Incidentally, FIG. 2 is a top view showing the contact type image sensor array having such a structure as viewed from the document side. Further, the already shown FIG. 1 corresponds to the sectional view taken along the knee I line shown in FIG. 2.

In the embodiment described above, the light source is separately provided on the side opposite to the base 8!17 of the support (transparent insulating substrate) 31.
l"1 and 6 days ro +, t- is 1 λ bar -n upper shi body 3
1) For example, a light emitting element may be formed inside the protected recess 33 so as to be adjacent to the light receiving section 13, and this light emitting element may be used as a light source for reading the document. In this case,
The support body 31 does not have to be made of a transparent material.

Furthermore, the above-described embodiments have been described with reference to examples in which the light receiving sections 13 are provided in an array as a contact type image sensor. but,
For example, the arrangement of the light receiving section 13 can be changed depending on the shape of the original to be read, and the shape and arrangement of the recessed section 33 can be changed to configure various structures, for example, a contact image sensor in which the light receiving sections are arranged in a matrix. You can also do it.

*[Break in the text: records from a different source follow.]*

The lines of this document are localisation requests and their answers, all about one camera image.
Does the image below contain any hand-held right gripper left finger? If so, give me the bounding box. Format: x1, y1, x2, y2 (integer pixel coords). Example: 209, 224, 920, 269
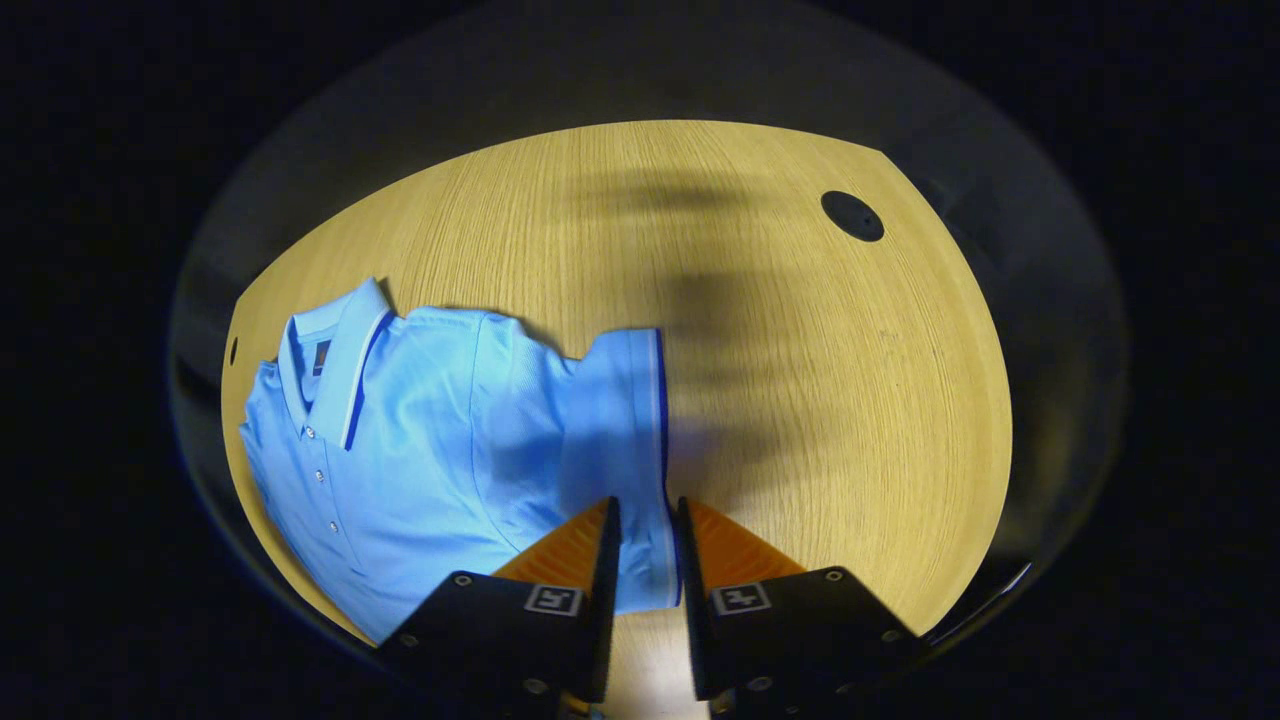
375, 495, 623, 720

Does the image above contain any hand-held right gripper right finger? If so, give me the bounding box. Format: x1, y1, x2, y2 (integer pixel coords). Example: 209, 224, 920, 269
676, 495, 926, 720

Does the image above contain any light blue T-shirt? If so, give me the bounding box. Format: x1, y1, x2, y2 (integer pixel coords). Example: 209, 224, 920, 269
238, 277, 683, 646

(Effects of the Invention) As is clear from the above description, according to the contact image sensor of the present invention, the document is supported by the contact portion of the support portion outside the recess, and the document is supported by the light receiving portion provided inside the recess. A gap is formed between the upper surface of the document and the document surface, which is large enough to receive sufficient reflected light from the document, and narrow enough to allow high-resolution reading.

Therefore, the document can be read without providing a transparent insulating film several micrometers thick on the light receiving section as in the conventional case.

Therefore, it is possible to provide a contact type image sensor that can read a document with high resolution even if it has a simple structure.

[Brief explanation of drawings]

FIG. 1 is a sectional view showing an embodiment of the contact type image sensor of the present invention, FIG. 2 is a plan view for explaining the contact type image sensor of the present invention, and FIGS. 3 and 4 are conventional contact type image sensors. FIG. 2 is an explanatory diagram of an image sensor. 13... Light receiving section, 17... Original 21.
...Light source 31...Support (transparent insulating substrate) 33...Concave portion, 35...Window area 37.
...first electrode, 39...light-receiving layer 41...
Second electrode, 43... surface protection insulating layer 15...
・Contact part. Patent applicant Takashi Ogaki, attorney for Oki Electric Industry Co., Ltd. -″ 2-? The ＾A-Ken image of Hitoto’s true story, Part 3
Figure 4 of the theory of Nq with the image of the 2-year-old model of Figure I

Claims (1)

[Claims] (1) In a contact image sensor in which a support is provided with a light receiving section for receiving reflected light from a document, the light receiving section is provided in a recess provided in the support, and a portion of the support outside the recess is provided. A contact image sensor characterized by having a contact part that comes into contact with a document.